Friday, October 24, 2008

Three Little Words: We'll Talk Later

The New Pastor has been with our church a while now. Not unexpectedly, the first few services he wasn't used to our church's normal order of worship. There were a few slight rough spots. It was not a big deal -- except, I was sure, in the mind of the narcissist. After all, an entire congregation was watching. Ouch.

The church staff are known to make friendly jabs at each other during Sunday services. This past week, it was the new pastor's turn to be on the receiving end. A comment was made about the rough spots. Anyone else would have taken it as a moment of friendliness that just happened to mention the understandable mistakes by someone new. The new pastor's quiet reply of "we'll talk later" was obviously not a continuance of friendly repartee.

I have no idea what actually happened behind the scenes and I like it that way. I've spent more time than I care listening to the rantings of a narcissist who believes he's been slighted. When it came to his job, its impact was felt for weeks and even months. I feel for the pastor's wife and children.

I am comforted, however, in my belief that if there were anyone able to handle the workplace ramifications, it's our church's senior staff. They're not wishy-washy. They know where they stand and why they stand there. Given that the common wisdom is there's really no way to reform a narcissist, perhaps this guy has a chance to experience the one surefire way of reform: God's grace.

Thursday, August 21, 2008

The New Pastor

I met The New Pastor this past weekend. It was his first church service with the congregation. I also read his CV. You've heard it said if something seems too good to be true it probably is? It seems to apply here. Everything is just a bit....too much. I stand by my first comments after reading his of his accomplishments and credentials: there's something wrong here.
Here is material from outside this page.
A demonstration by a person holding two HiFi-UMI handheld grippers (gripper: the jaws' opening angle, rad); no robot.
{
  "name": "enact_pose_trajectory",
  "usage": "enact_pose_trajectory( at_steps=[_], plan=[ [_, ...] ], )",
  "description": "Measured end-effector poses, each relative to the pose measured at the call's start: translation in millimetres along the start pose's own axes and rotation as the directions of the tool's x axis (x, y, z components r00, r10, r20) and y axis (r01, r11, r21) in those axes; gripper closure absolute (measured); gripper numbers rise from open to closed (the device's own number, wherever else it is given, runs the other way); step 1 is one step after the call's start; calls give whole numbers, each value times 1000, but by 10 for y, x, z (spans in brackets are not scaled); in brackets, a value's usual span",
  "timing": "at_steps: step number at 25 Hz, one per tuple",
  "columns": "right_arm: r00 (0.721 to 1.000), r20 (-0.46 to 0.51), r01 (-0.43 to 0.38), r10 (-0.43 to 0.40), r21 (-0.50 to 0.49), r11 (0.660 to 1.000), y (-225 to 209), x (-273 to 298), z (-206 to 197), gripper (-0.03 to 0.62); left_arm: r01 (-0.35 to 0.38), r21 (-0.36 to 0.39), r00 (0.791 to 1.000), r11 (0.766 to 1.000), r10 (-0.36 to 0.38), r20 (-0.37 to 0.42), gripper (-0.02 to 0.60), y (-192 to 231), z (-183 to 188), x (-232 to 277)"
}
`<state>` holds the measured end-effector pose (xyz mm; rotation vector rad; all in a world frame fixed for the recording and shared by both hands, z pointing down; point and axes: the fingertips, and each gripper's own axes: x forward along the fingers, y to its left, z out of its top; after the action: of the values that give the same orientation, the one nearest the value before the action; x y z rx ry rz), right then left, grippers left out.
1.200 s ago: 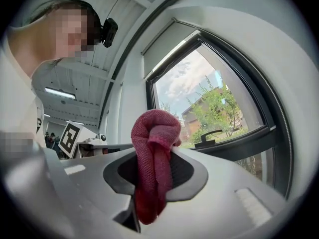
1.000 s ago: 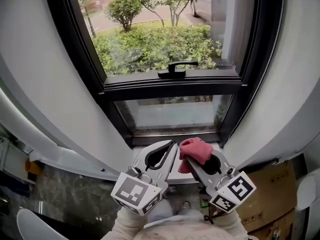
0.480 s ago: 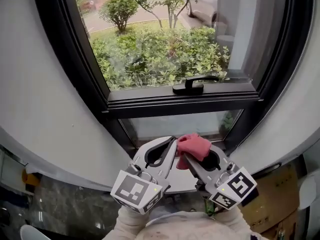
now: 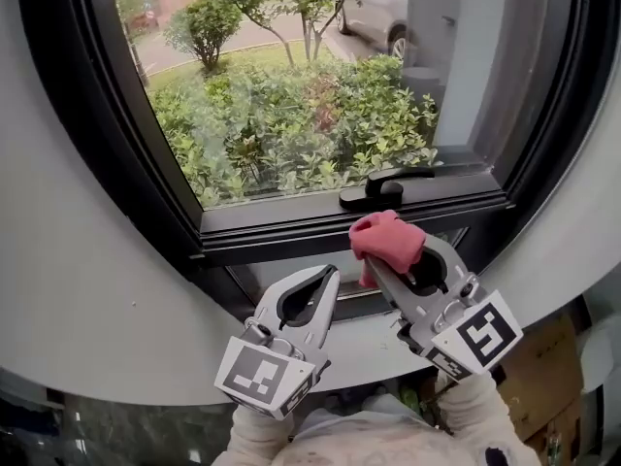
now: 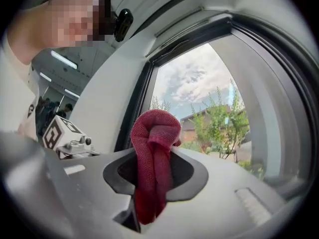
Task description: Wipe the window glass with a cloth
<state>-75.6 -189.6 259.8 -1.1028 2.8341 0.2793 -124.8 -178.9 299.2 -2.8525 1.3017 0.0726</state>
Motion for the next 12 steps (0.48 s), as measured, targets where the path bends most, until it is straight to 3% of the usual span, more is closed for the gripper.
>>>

After meeting the man, I don't feel any better about him and I *really* tried. Call it intuition, vibes, a gut feeling, or whatever, but when I feel this way it's nearly always turned out to be right. Something was just not right.

I was so troubled in my spirit -- I couldn't believe this was the man God had called to our church. It all seemed impossible. I trust the people who selected the man, so how had this happened?

Then I remembered prayer. (OK, so I'm not the sharpest knife in the drawer....) After worshiping God, pouring out my heart to Him, praying that His will be done, I still felt uneasy. So, I prayed for God's help, for His reassurance.

I was turning to the appropriate scripture passage for the sermon, preached by the pastor who will be the new pastor's boss, when God spoke to me: "who better for this man who troubles you to serve under than this man?". Answer to prayer is so sweet! Over the past months, this "boss" pastor has boldly preached his way through very challenging parts of God's word. He's pulled no punches. He's faithful preached The Word, even when it flew in the face of political correctness, even when it made him less than popular. I couldn't imagine a man more capable of shepherding this new pastor. God is indeed remarkable!

Although my spirit was no longer troubled about this new pastor, I now knew that his boss would need much prayer for he had been given a challenge.

Friday, May 16, 2008

The Perfect Family

I was raised to believe we had The Perfect Family. My parents were proud to think of themselves as ahead of their time. Smaller foreign car, only one child, both parents employed full-time, latch-key kid -- all these were unusual things in the 1970's. Oh, and the parents didn't let the needs of their child get in the way of what they wanted. I was quite adept at spending hours sitting in a pub/bar or a fine restaurant, reading, whilst my parents enjoyed their grown-up pleasures.

From the outside, We Looked Great. Whether people saw us only occasionally or all the time, the image we portrayed was that of an ideal family. All the world's a stage, eh? It was for us. It's a common thing in families with n parents, but I'm still amazed just how our phony façade fooled so many people. We deserve Lifetime Achievement Oscars!

Sometimes I wonder, though. A few people dared to fly under the radar after getting a glimpse at reality. I can't help but be thankful to the school teacher neighbor who learned that I hadn't been scheduled in AP classes and took it upon himself to get my class schedule changed. It was wonderful to be reminded that someone did see me. What was it that allowed some people to see beyond the façade?

Yet even today, nearly six years after my father died, I hear stories of our Perfect Family. Some legends just never die.